By: Jennifer Armintrout
Publisher: Mira Books
Publication Date: September 2009
Reviewed by: Ellen Feld
Review Date: January 17, 2010
In the first book of the "Lightword/Darkworld" trilogy, the division between fantasy and reality no longer exists. The veil separating the two has been torn apart and now humans, faerys, demons and even dragons come into contact with each other. But there are problems and the humans have forced the creatures of fantasy into the dark world of sewers and stench where they fight among themselves.
At the start, the reader is introduced to Ayla, a half-faery, half-human resident of the Lightworld. She is an assassin for the Faery Court, charged with destroying those creatures deemed harmful to the faery world. While tracking a werewolf, she herself is tracked by a Death Angel, an immortal race of merciless beings set on destroying all that might harm humans. If Malachi, the Death Angel, had known that Ayla was half-human, he would have avoided any conflict, for touching her will render him mortal. They do fight, leaving Malachi a mortal and fatally wounded. Normally, Ayla would have simply finished the job, but for some unknown reason, she decides to leave the suffering Death Angel to die alone.
Heading back to the Lightworld, Ayla meets up with her mentor, Garret, brother to the Queene.
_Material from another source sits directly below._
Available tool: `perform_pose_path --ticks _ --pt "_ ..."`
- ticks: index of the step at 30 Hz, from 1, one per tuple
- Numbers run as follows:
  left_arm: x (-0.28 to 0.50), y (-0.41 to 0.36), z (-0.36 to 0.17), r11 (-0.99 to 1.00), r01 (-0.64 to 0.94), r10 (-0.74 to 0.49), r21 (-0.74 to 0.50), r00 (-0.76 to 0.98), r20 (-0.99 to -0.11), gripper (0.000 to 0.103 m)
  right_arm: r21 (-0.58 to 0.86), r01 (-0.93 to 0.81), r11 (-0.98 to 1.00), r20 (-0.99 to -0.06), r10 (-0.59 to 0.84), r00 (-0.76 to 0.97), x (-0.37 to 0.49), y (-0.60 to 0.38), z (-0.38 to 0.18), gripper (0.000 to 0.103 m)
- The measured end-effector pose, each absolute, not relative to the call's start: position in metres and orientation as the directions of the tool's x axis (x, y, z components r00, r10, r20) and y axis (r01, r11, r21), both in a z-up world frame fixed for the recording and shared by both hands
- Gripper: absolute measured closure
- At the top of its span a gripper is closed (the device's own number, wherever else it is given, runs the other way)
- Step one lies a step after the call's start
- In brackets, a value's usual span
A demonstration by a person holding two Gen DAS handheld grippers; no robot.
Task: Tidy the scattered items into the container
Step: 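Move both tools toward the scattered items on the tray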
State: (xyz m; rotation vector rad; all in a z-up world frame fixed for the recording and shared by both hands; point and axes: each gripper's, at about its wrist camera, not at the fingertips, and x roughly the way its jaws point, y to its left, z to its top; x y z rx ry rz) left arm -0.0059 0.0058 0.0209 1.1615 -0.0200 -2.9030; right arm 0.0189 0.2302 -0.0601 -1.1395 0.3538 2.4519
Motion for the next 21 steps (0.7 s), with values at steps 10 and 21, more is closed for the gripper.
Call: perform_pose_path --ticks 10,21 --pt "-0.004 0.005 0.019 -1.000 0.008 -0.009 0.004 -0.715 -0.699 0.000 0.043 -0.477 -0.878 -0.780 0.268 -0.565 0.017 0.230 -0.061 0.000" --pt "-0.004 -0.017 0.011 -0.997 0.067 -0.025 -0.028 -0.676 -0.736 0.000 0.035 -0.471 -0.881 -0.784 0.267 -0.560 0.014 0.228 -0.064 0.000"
He is in love with Ayla, and although the Ayla doesn't share her suitor's love, she nonetheless realizes that being the mate to the brother of the Queene would be advantageous. With marriage to Garrett looming, Ayla continues her duties, but it isn't long before she once again meets up with Malachi, who has survived the conflict.
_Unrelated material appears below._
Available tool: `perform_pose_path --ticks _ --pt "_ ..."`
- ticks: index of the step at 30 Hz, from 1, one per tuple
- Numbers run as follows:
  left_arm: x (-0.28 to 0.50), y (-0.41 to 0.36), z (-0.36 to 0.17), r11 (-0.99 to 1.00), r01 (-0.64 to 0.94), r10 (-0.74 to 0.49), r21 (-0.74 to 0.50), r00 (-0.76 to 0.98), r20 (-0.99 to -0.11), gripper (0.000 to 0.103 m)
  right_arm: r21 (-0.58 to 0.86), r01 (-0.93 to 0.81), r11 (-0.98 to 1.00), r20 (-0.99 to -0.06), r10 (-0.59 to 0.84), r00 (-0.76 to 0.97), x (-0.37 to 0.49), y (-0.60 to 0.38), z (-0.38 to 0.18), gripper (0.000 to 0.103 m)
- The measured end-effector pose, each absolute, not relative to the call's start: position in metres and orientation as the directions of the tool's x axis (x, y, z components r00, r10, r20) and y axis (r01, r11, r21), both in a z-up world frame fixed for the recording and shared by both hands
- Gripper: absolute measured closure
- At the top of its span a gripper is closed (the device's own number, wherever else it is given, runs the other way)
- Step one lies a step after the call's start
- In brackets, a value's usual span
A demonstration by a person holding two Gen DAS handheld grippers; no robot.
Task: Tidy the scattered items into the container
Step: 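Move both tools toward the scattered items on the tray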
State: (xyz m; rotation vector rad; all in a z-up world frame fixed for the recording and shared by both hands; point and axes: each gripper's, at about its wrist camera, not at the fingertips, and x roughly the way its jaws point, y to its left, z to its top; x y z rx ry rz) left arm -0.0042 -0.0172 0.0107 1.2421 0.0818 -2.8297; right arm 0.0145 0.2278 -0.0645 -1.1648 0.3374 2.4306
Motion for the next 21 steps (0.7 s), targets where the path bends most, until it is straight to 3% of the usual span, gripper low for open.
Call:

Queene of Light offers court intrigue as Ayla deals with Queene Maab, Garret, sinister plots, and betrayals, while at the same time opens the door for romance as Ayla and Malachi develop an unlikely affection for each other.
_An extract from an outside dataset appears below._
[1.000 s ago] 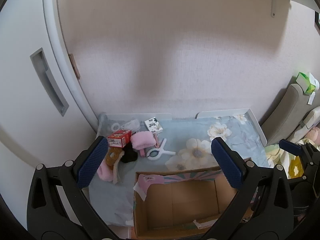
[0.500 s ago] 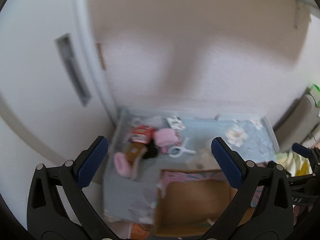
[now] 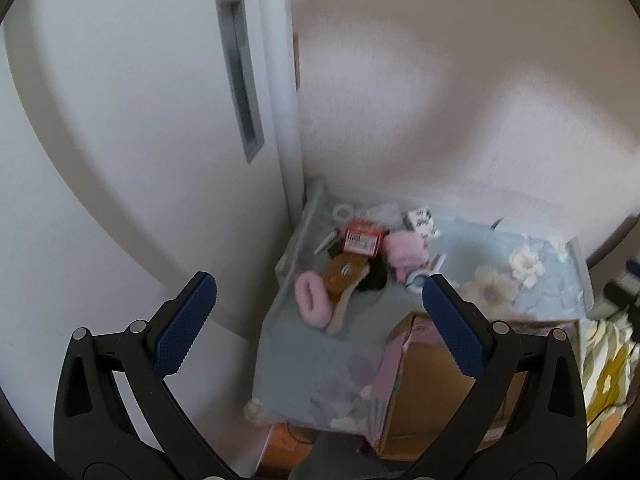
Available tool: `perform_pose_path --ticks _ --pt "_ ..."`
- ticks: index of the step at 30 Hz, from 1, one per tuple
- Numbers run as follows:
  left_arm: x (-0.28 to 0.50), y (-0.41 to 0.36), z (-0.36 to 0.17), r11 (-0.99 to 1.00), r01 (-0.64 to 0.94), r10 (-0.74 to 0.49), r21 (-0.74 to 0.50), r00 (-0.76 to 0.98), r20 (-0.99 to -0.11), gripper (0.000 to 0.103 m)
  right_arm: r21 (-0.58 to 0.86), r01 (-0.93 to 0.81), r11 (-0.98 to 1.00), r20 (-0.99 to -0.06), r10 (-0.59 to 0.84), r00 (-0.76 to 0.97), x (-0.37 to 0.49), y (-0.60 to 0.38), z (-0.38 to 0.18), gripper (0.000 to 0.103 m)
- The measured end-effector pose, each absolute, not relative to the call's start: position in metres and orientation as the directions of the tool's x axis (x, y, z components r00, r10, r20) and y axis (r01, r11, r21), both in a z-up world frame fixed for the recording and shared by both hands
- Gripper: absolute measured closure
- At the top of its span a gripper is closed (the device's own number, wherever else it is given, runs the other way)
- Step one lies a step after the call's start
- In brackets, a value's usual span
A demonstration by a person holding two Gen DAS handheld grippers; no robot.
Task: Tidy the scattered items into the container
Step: 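Move both tools toward the scattered items on the tray, then grasp the brown plush toy with the left tool while the right tool grasps the pink fuzzy pad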
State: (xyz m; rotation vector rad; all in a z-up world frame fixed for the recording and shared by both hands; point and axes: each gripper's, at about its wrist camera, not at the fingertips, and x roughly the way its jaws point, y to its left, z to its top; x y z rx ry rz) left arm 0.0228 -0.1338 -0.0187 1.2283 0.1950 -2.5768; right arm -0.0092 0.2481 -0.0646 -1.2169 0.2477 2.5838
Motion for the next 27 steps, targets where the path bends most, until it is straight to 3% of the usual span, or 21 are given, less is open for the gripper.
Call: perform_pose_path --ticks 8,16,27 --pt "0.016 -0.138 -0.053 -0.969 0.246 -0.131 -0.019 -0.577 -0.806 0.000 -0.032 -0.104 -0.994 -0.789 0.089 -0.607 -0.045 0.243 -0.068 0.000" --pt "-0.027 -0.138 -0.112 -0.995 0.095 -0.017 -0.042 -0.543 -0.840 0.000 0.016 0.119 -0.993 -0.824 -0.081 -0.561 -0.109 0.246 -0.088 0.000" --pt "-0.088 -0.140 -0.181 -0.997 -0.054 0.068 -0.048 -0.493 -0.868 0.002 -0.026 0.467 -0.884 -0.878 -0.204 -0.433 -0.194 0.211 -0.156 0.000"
This first book in the "Lightword/Darkworld" trilogy has much to offer in a world where humans and fantasy creatures intermingle. A faery assassin, immortality, the "Strip" (a place where all beings, human and otherwise, intermingle), dungeons and dragons are all rife with intrigue. I was looking forward to getting lost in this new world and indeed, the story got off to a quick, action-packed start. Unfortunately, many other sections dragged and much of the adventure falls flat as the characters were not fully fleshed out. What could have been amazing landscapes didn't come fully to life. The way all beings quickly traveled from place to place, coupled with the sparse, lifeless descriptions made the lightworld/darkworld seem more like one big city rather than two huge worlds forced together. We don't know what caused the worlds of reality and fantasy to meet, other than reading about "after the veil tore" and other aspects of the story are equally lacking. Too many of the creatures (pixies, vampires) seem to be afterthoughts, thrown in to add to the "cool" factor without adding to the story. Still, there was enough intrigue to keep me reading to see if Ayla would become Queene, if she and Malachi would wind up killing each other or become lovers, and to try and figure out what Garret, the Queene’s brother, was up to sneaking around the Faery Court.
Quill says: A great premise that doesn't live up to its promise.